Records from a collection:
⁂

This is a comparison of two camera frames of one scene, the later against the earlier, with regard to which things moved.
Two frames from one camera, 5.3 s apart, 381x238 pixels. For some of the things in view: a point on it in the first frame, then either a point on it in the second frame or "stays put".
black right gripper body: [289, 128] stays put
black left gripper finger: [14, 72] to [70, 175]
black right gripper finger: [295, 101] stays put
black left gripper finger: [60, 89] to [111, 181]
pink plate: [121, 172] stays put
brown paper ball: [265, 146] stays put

⁂

Task prompt:
Filter the records for the word "frames" and show every line that has it.

Exercise solution:
This is a comparison of two camera frames of one scene, the later against the earlier, with regard to which things moved.
Two frames from one camera, 5.3 s apart, 381x238 pixels. For some of the things in view: a point on it in the first frame, then either a point on it in the second frame or "stays put".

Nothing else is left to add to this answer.